#### Exercise
Word for word, repeat each record that follows.

#### Dataset records
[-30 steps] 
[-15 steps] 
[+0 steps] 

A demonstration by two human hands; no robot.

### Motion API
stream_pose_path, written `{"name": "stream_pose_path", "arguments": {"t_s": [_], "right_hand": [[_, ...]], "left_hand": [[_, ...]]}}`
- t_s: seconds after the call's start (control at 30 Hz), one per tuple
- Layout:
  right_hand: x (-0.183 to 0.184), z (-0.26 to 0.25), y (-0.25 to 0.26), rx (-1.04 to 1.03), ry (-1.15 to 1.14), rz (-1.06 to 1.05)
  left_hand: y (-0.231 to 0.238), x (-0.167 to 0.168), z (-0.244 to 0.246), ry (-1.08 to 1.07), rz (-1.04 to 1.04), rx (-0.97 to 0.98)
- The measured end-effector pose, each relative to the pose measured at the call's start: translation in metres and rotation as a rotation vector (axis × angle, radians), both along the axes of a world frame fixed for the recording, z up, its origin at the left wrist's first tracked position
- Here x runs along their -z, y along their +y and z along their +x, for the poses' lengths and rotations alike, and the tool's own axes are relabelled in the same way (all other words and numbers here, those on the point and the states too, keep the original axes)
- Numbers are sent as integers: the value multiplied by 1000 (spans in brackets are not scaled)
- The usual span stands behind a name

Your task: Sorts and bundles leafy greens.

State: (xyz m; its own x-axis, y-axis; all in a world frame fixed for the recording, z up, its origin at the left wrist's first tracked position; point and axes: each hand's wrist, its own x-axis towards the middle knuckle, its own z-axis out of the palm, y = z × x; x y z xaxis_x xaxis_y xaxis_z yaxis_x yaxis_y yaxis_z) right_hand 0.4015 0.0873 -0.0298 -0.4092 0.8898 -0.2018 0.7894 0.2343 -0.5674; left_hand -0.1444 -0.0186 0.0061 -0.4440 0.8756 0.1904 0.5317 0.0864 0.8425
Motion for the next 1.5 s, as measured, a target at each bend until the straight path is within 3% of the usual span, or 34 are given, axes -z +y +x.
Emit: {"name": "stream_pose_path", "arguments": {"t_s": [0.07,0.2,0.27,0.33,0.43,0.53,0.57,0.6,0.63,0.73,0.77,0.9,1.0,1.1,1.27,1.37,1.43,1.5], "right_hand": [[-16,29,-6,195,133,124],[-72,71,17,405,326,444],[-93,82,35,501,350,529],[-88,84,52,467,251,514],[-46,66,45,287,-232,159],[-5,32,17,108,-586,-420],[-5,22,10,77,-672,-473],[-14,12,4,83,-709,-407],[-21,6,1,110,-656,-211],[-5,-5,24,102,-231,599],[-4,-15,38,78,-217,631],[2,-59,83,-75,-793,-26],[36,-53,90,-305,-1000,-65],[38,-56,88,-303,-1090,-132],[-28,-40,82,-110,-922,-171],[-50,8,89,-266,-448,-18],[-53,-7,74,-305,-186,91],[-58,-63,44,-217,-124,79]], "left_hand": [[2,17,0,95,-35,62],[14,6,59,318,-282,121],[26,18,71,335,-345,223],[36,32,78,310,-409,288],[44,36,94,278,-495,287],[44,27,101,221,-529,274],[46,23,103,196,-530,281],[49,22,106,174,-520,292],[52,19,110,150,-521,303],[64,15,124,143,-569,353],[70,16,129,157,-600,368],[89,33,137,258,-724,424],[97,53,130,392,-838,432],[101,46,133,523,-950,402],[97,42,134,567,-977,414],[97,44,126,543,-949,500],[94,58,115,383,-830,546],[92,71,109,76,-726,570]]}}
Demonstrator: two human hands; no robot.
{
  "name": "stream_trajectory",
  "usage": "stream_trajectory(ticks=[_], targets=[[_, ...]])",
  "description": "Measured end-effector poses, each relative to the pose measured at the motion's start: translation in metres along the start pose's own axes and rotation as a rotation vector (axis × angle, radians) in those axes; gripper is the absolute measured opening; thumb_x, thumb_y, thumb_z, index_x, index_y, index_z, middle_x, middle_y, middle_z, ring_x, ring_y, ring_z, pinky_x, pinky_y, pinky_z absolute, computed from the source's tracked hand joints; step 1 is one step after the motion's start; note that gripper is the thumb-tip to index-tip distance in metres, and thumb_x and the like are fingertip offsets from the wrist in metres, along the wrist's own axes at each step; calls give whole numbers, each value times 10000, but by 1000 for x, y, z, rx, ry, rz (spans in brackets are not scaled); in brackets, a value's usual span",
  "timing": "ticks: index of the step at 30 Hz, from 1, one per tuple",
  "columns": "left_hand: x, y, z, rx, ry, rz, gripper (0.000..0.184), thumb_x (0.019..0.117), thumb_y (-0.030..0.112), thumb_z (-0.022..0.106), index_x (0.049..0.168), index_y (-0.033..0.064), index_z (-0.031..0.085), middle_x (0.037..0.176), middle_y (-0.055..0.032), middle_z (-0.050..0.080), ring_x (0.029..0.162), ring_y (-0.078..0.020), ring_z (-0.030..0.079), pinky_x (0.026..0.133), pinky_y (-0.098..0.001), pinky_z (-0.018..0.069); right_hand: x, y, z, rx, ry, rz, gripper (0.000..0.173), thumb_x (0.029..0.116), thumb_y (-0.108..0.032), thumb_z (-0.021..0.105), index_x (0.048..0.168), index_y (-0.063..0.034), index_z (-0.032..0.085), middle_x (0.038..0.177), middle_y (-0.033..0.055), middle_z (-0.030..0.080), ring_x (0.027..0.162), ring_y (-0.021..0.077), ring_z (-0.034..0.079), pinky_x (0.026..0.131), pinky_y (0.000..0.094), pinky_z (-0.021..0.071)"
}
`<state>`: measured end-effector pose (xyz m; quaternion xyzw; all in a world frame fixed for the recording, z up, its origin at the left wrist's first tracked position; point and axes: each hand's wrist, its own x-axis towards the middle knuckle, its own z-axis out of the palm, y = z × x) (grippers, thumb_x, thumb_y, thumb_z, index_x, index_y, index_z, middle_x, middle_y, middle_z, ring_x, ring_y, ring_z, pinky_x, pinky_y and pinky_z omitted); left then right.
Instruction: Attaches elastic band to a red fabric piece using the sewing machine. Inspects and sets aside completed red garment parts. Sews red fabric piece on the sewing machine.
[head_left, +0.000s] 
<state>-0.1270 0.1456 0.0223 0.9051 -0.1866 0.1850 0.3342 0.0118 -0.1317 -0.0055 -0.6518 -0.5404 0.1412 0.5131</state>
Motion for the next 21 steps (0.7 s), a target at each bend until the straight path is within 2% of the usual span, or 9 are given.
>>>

#### Result of this task
[-30 steps] 
[-15 steps] 
[+0 steps] 

A demonstration by two human hands; no robot.

### Motion API
stream_pose_path, written `{"name": "stream_pose_path", "arguments": {"t_s": [_], "right_hand": [[_, ...]], "left_hand": [[_, ...]]}}`
- t_s: seconds after the call's start (control at 30 Hz), one per tuple
- Layout:
  right_hand: x (-0.183 to 0.184), z (-0.26 to 0.25), y (-0.25 to 0.26), rx (-1.04 to 1.03), ry (-1.15 to 1.14), rz (-1.06 to 1.05)
  left_hand: y (-0.231 to 0.238), x (-0.167 to 0.168), z (-0.244 to 0.246), ry (-1.08 to 1.07), rz (-1.04 to 1.04), rx (-0.97 to 0.98)
- The measured end-effector pose, each relative to the pose measured at the call's start: translation in metres and rotation as a rotation vector (axis × angle, radians), both along the axes of a world frame fixed for the recording, z up, its origin at the left wrist's first tracked position
- Here x runs along their -z, y along their +y and z along their +x, for the poses' lengths and rotations alike, and the tool's own axes are relabelled in the same way (all other words and numbers here, those on the point and the states too, keep the original axes)
- Numbers are sent as integers: the value multiplied by 1000 (spans in brackets are not scaled)
- The usual span stands behind a name

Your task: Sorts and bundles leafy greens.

State: (xyz m; its own x-axis, y-axis; all in a world frame fixed for the recording, z up, its origin at the left wrist's first tracked position; point and axes: each hand's wrist, its own x-axis towards the middle knuckle, its own z-axis out of the palm, y = z × x; x y z xaxis_x xaxis_y xaxis_z yaxis_x yaxis_y yaxis_z) right_hand 0.4015 0.0873 -0.0298 -0.4092 0.8898 -0.2018 0.7894 0.2343 -0.5674; left_hand -0.1444 -0.0186 0.0061 -0.4440 0.8756 0.1904 0.5317 0.0864 0.8425
Motion for the next 1.5 s, as measured, a target at each bend until the straight path is within 3% of the usual span, or 34 are given, axes -z +y +x.
Emit: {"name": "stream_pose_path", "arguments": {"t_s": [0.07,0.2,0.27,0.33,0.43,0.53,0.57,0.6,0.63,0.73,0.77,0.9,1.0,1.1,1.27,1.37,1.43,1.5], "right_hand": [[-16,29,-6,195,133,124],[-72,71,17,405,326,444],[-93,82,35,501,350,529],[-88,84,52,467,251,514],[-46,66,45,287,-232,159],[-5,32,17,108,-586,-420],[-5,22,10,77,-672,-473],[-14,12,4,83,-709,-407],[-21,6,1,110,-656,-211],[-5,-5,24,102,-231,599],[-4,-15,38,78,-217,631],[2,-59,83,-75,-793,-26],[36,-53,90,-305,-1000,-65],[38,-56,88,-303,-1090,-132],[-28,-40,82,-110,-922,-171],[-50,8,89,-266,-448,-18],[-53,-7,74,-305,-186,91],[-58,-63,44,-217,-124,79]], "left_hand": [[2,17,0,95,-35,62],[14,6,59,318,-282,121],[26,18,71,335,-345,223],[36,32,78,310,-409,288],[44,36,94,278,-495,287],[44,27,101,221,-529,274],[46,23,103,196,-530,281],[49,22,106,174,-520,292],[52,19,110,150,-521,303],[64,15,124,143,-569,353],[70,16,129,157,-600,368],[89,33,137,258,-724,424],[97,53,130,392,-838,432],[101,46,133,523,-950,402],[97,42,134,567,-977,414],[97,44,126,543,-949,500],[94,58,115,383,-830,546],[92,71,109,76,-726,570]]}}
Demonstrator: two human hands; no robot.
{
  "name": "stream_trajectory",
  "usage": "stream_trajectory(ticks=[_], targets=[[_, ...]])",
  "description": "Measured end-effector poses, each relative to the pose measured at the motion's start: translation in metres along the start pose's own axes and rotation as a rotation vector (axis × angle, radians) in those axes; gripper is the absolute measured opening; thumb_x, thumb_y, thumb_z, index_x, index_y, index_z, middle_x, middle_y, middle_z, ring_x, ring_y, ring_z, pinky_x, pinky_y, pinky_z absolute, computed from the source's tracked hand joints; step 1 is one step after the motion's start; note that gripper is the thumb-tip to index-tip distance in metres, and thumb_x and the like are fingertip offsets from the wrist in metres, along the wrist's own axes at each step; calls give whole numbers, each value times 10000, but by 1000 for x, y, z, rx, ry, rz (spans in brackets are not scaled); in brackets, a value's usual span",
  "timing": "ticks: index of the step at 30 Hz, from 1, one per tuple",
  "columns": "left_hand: x, y, z, rx, ry, rz, gripper (0.000..0.184), thumb_x (0.019..0.117), thumb_y (-0.030..0.112), thumb_z (-0.022..0.106), index_x (0.049..0.168), index_y (-0.033..0.064), index_z (-0.031..0.085), middle_x (0.037..0.176), middle_y (-0.055..0.032), middle_z (-0.050..0.080), ring_x (0.029..0.162), ring_y (-0.078..0.020), ring_z (-0.030..0.079), pinky_x (0.026..0.133), pinky_y (-0.098..0.001), pinky_z (-0.018..0.069); right_hand: x, y, z, rx, ry, rz, gripper (0.000..0.173), thumb_x (0.029..0.116), thumb_y (-0.108..0.032), thumb_z (-0.021..0.105), index_x (0.048..0.168), index_y (-0.063..0.034), index_z (-0.032..0.085), middle_x (0.038..0.177), middle_y (-0.033..0.055), middle_z (-0.030..0.080), ring_x (0.027..0.162), ring_y (-0.021..0.077), ring_z (-0.034..0.079), pinky_x (0.026..0.131), pinky_y (0.000..0.094), pinky_z (-0.021..0.071)"
}
`<state>`: measured end-effector pose (xyz m; quaternion xyzw; all in a world frame fixed for the recording, z up, its origin at the left wrist's first tracked position; point and axes: each hand's wrist, its own x-axis towards the middle knuckle, its own z-axis out of the palm, y = z × x) (grippers, thumb_x, thumb_y, thumb_z, index_x, index_y, index_z, middle_x, middle_y, middle_z, ring_x, ring_y, ring_z, pinky_x, pinky_y and pinky_z omitted); left then right.
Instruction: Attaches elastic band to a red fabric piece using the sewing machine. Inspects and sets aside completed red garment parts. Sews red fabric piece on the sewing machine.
[head_left, +0.000s] 
<state>-0.1270 0.1456 0.0223 0.9051 -0.1866 0.1850 0.3342 0.0118 -0.1317 -0.0055 -0.6518 -0.5404 0.1412 0.5131</state>
Motion for the next 21 steps (0.7 s), a target at each bend until the straight path is within 2% of the usual span, or 9 are given.
>>>

The response to the exercise has been completed.